分析
- 数据源格式
121508281810000000 http://www.yhd.com/?union_ref=7&cp=0 3 PR4E9HWE38DMN4Z6HUG667SCJNZXMHSPJRER VFA5QRQ1N4UJNS9P6MH6HPA76SXZ737P 10977119545 124.65.159.122 unionKey:10977119545 2015-08-28 18:10:00 50116447 http://image.yihaodianimg.com/virtual-web_static/virtual_yhd_iframe_index_widthscreen.html?randid=2015828 6 1000 Mozilla/5.0 (Windows NT 6.1; rv:40.0) Gecko/20100101 Firefox/40.0 Win32 lunbo_tab_3 北京市 2 北京市 1 1 1 1 1440*900 1440756285639
- 需求分析
现在每天中的每一个小时,都有一个日志文件,想要统计每天内每个时段的PV和UV(根据guid然后去重计数)。最后的结果形式:
日期 | 时间 | PV | UV | |
---|---|---|---|---|
- 数据清洗
- 从日志文件中获取需要的字段id,url,guid,trackTime
- 时间字段trackTime的格式转换
- 数据分析后导出到MySQL
实现流程
- 在Hive中建源表并导入日志数据
create database count_log;
use count_log;
create table source_log(
id string,
url string,
referer string,
keyword string,
type string,
guid string,
pageId string,
moduleId string,
linkId string,
attachedInfo string,
sessionId string,
trackerU string,
trackerType string,
ip string,
trackerSrc string,
cookie string,
orderCode string,
trackTime string,
endUserId string,
firstLink string,
sessionViewNo string,
productId string,
curMerchantId string,
provinceId string,
cityId string,
fee string,
edmActivity string,
edmEmail string,
edmJobId string,
ieVersion string,
platform string,
internalKeyword string,
resultSum string,
currentPage string,
linkPosition string,
buttonPosition string
)
row format delimited fields terminated by '\t'
stored as textfile;
load data local inpath '/opt/datas/2015082818' into table source_log;
load data local inpath '/opt/datas/2015082819' into table source_log;
- 建一个清洗表用来存储转换后的时间字段
hive (count_log)> create table date_clear(
> id string,
> url string,
> guid string,
> date string,
> hour string
> )
> row format delimited fields terminated by '\t';
insert into table date_clear
hive (count_log)> insert into table date_clear
> select id,url,guid ,substring(trackTime,9,2) date,substring(trackTime,12,2) hour from source_log;
- 创建分区表(以日期和时间分区,方便实现每小时进行PV、UV统计)
- 方式一: 创建静态分区表
hive (count_log)> create table part1(
> id string,
> url string,
> guid string
> )
> partitioned by (date string,hour string)

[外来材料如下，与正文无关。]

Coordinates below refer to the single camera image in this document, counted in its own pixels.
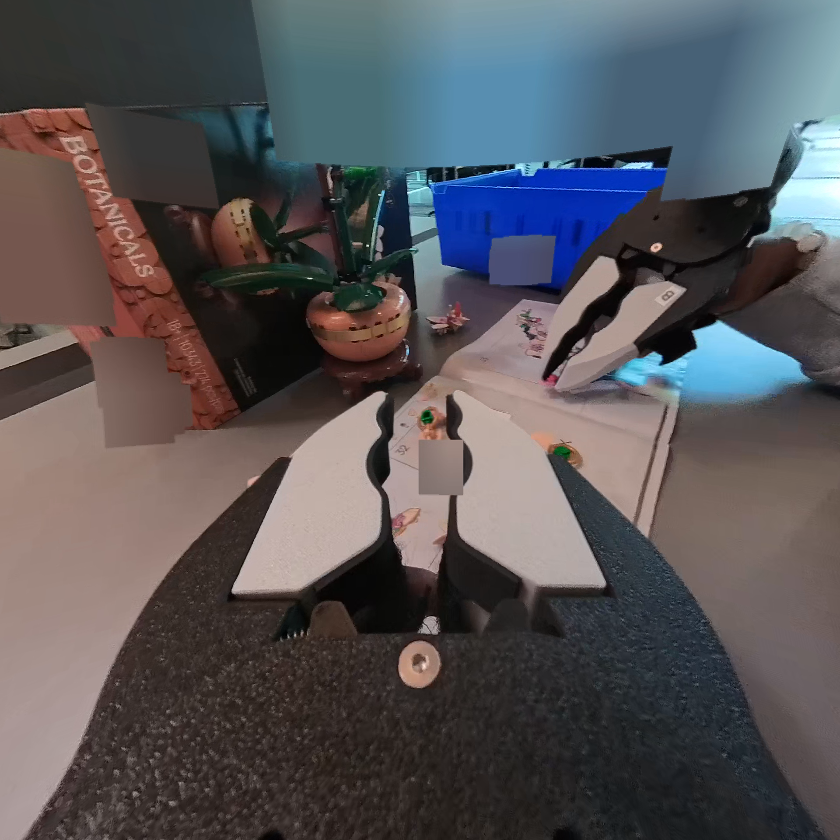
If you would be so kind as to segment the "open instruction booklet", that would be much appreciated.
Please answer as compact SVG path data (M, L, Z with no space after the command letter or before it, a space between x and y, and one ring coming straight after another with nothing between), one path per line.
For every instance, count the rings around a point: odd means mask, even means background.
M460 390L505 414L546 445L574 449L579 471L636 528L649 534L676 426L687 361L650 354L576 392L542 383L542 353L557 306L521 300L476 341L453 353L395 415L391 456L417 467L417 420L443 412Z

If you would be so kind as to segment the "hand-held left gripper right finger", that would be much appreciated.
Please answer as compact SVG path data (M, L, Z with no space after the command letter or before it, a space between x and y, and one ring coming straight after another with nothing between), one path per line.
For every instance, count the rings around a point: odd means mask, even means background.
M447 432L463 445L438 573L442 624L553 624L550 601L606 594L606 577L550 456L509 416L447 396Z

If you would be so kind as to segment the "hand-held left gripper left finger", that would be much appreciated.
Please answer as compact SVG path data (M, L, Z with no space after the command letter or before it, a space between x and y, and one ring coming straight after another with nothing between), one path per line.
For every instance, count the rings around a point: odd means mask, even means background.
M403 562L384 483L394 402L375 392L290 458L232 587L237 601L403 607Z

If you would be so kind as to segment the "toy brick set box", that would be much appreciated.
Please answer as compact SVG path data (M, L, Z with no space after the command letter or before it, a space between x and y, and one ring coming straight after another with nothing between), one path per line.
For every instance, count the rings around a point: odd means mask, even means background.
M280 161L269 107L31 108L2 114L2 331L140 340L119 373L153 405L190 396L212 429L315 371L309 297L207 290L207 230L236 197L319 215L316 165Z

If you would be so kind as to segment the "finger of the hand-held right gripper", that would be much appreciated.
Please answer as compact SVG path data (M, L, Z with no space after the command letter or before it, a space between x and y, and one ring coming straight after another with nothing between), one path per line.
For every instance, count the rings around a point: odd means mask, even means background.
M576 282L567 283L544 343L542 380L562 372L572 357L572 349L587 336L600 316L598 301L614 291L619 280L615 259L598 256Z
M612 321L596 331L583 349L565 363L555 389L567 392L581 388L635 359L636 340L685 293L685 288L672 282L650 283L631 290Z

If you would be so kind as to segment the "grey desk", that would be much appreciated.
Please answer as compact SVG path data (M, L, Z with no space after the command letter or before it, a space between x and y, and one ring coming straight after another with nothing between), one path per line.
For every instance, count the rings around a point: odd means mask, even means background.
M174 562L343 406L315 373L216 431L114 450L93 384L2 420L2 838L24 838L54 792ZM737 332L702 331L651 536L838 838L838 398Z

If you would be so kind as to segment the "person's right hand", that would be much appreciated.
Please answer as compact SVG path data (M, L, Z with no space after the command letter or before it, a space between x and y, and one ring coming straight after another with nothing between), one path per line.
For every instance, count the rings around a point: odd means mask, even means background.
M790 238L756 239L750 246L747 263L714 313L727 316L738 312L782 287L799 273L801 257L803 253Z

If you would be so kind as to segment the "blue plastic bin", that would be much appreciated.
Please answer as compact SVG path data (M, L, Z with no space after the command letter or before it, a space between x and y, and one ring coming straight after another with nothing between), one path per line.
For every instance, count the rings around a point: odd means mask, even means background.
M431 185L443 264L488 274L491 242L555 237L552 279L561 289L590 245L645 194L666 168L539 168L475 175Z

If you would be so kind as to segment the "red centred toy brick flower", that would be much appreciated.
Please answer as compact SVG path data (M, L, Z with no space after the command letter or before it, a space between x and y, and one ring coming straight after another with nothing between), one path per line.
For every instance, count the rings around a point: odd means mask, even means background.
M470 318L465 315L460 303L457 301L449 306L443 316L426 316L427 324L435 335L446 335L461 330Z

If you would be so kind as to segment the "toy brick orchid plant pot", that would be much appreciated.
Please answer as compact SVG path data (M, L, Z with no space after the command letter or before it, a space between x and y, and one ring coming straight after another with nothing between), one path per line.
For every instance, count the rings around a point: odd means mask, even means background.
M306 326L327 361L358 368L406 346L416 303L411 226L397 187L377 166L317 164L321 209L291 222L290 187L270 214L250 197L223 205L210 222L208 291L234 297L308 297Z

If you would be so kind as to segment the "small multicoloured toy flower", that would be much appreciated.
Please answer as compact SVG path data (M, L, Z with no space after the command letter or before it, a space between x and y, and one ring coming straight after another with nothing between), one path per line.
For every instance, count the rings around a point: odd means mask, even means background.
M572 467L578 469L583 466L583 457L579 450L568 440L548 432L534 432L531 434L534 440L547 455L557 456L565 460Z

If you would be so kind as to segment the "person's right forearm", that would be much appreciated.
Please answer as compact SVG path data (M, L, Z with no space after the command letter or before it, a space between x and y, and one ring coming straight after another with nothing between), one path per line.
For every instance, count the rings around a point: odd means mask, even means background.
M764 346L788 355L808 379L838 392L838 238L805 222L773 227L758 238L794 240L803 253L799 273L751 306L717 317Z

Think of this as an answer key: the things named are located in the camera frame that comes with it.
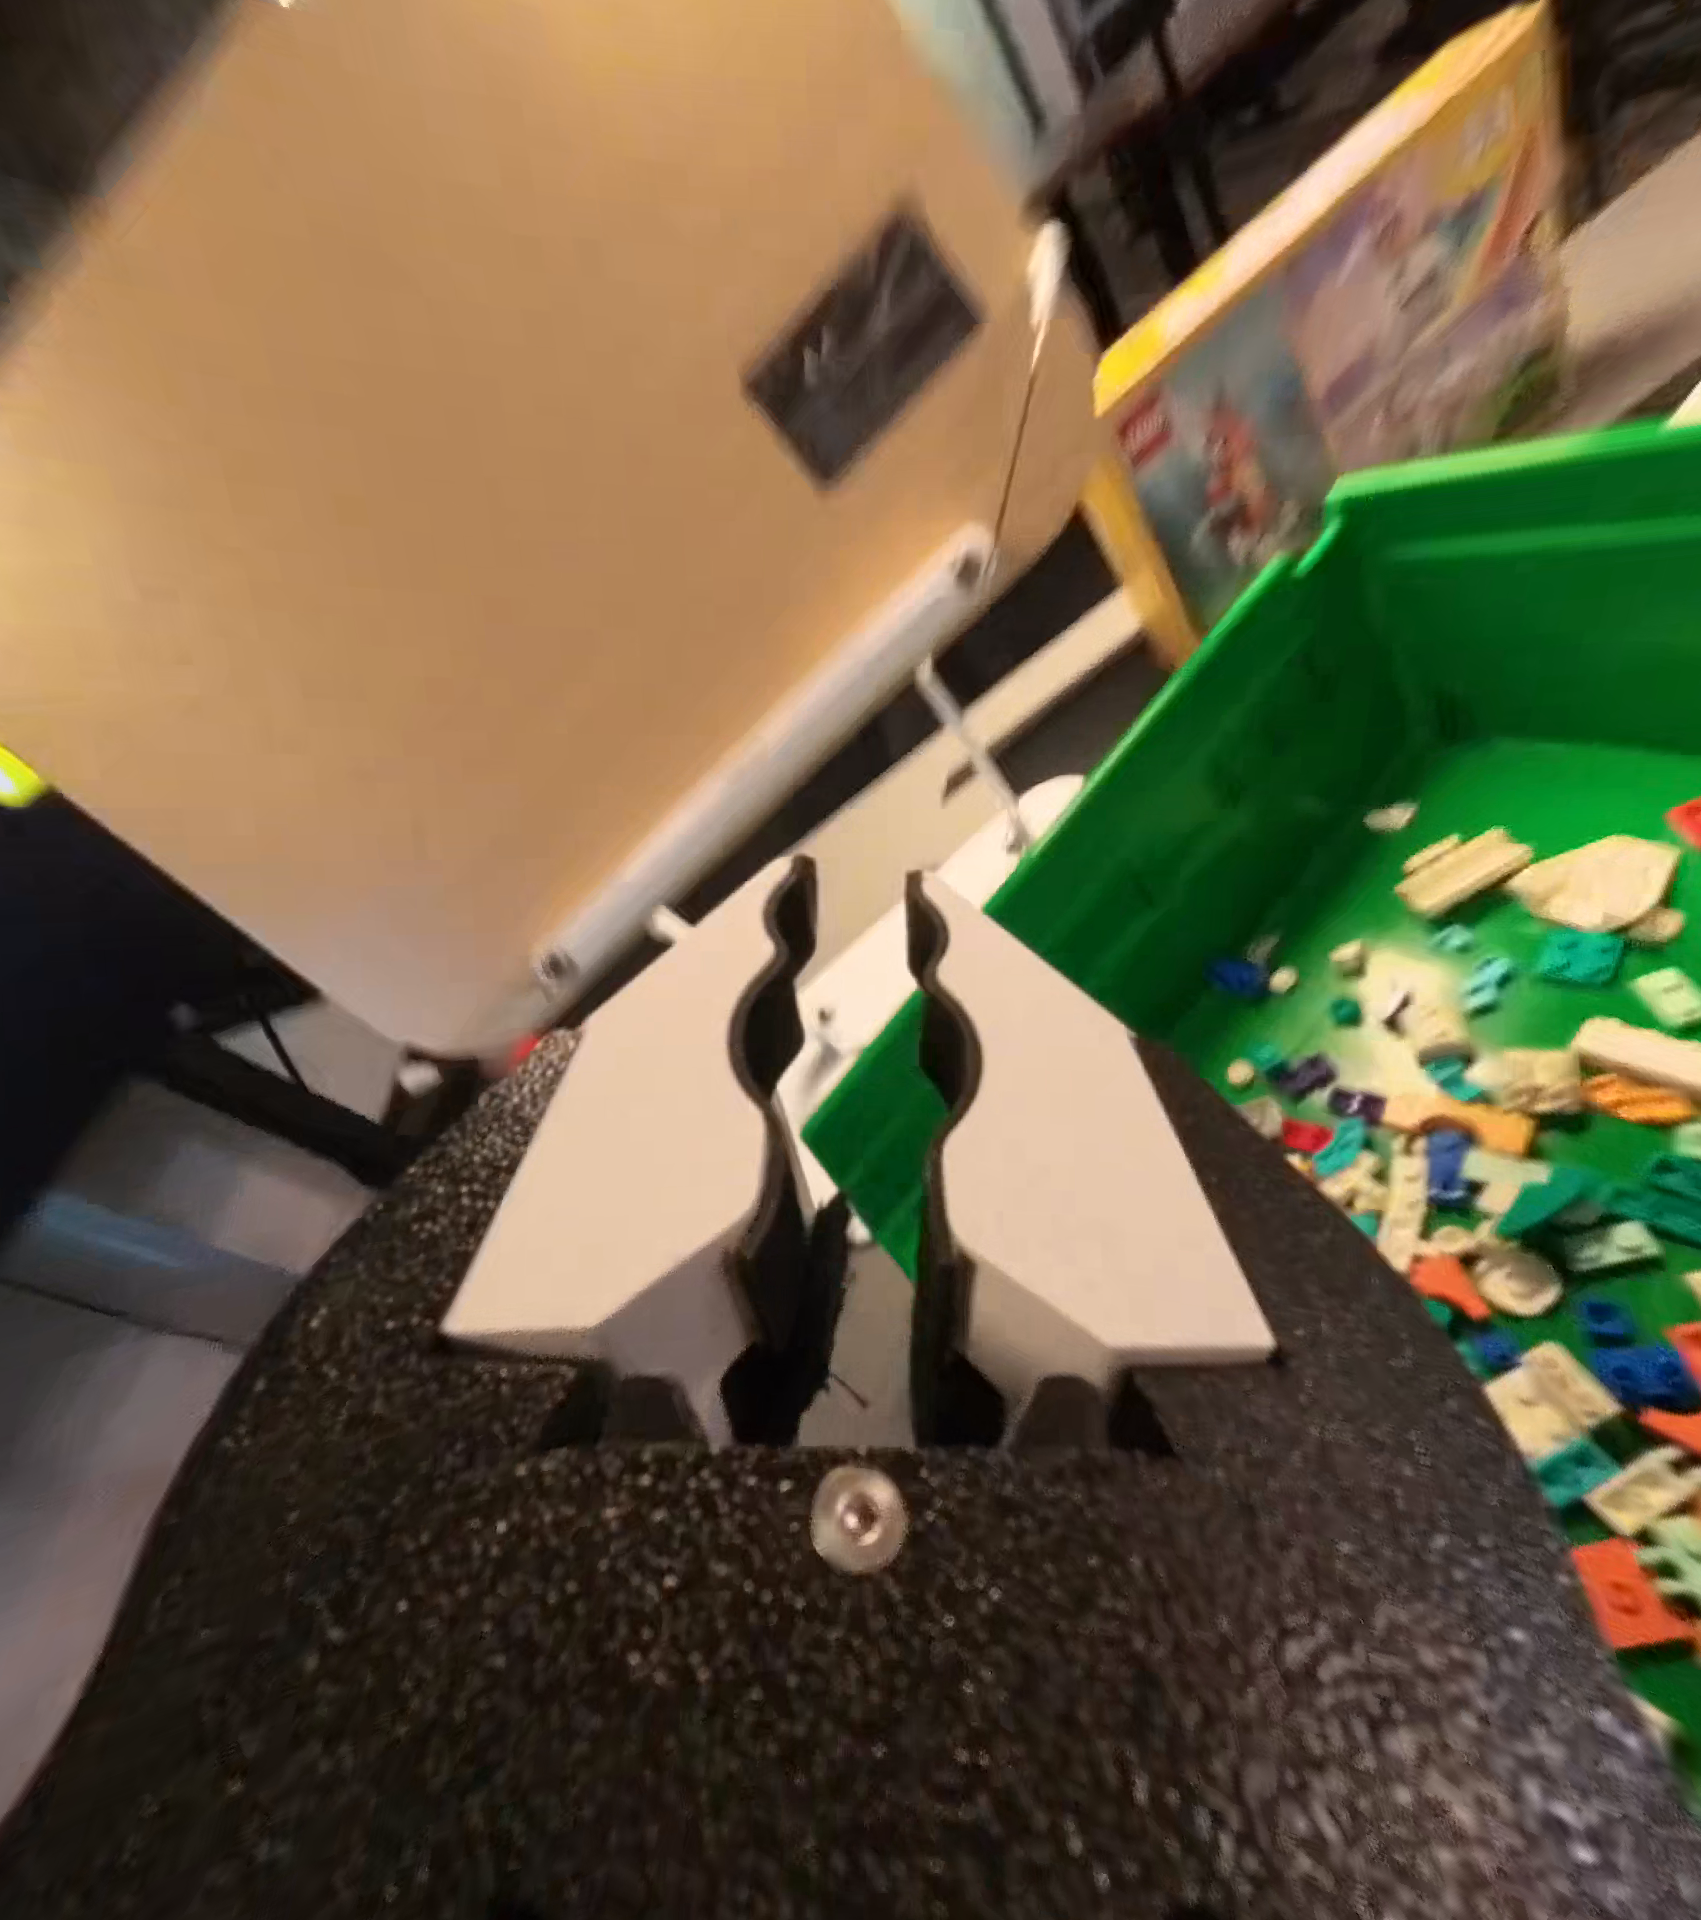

> row format delimited fields terminated by '\t';
hive (count_log)> insert into table part1 partition (data='20150828',hour='18')
> select id,url,guid from date_clear where date;
hive (count_log)> insert into table part1 partition (date='20150828',hour='18')
> select id,url,guid from date_clear where date='28' and hour='18';
- 方式二:创建动态分区表(会自动的根据与分区列字段名相同的列进行分区)
使用动态分区表前,需要设置两个参数值
hive (count_log)> set hive.exec.dynamic.partition=true;
hive (count_log)> set hive.exec.dynamic.partition.mode=nonstrict;
hive (count_log)> create table part2(
> id string,
> url string,
> guid string
> )
> partitioned by (date string,hour string)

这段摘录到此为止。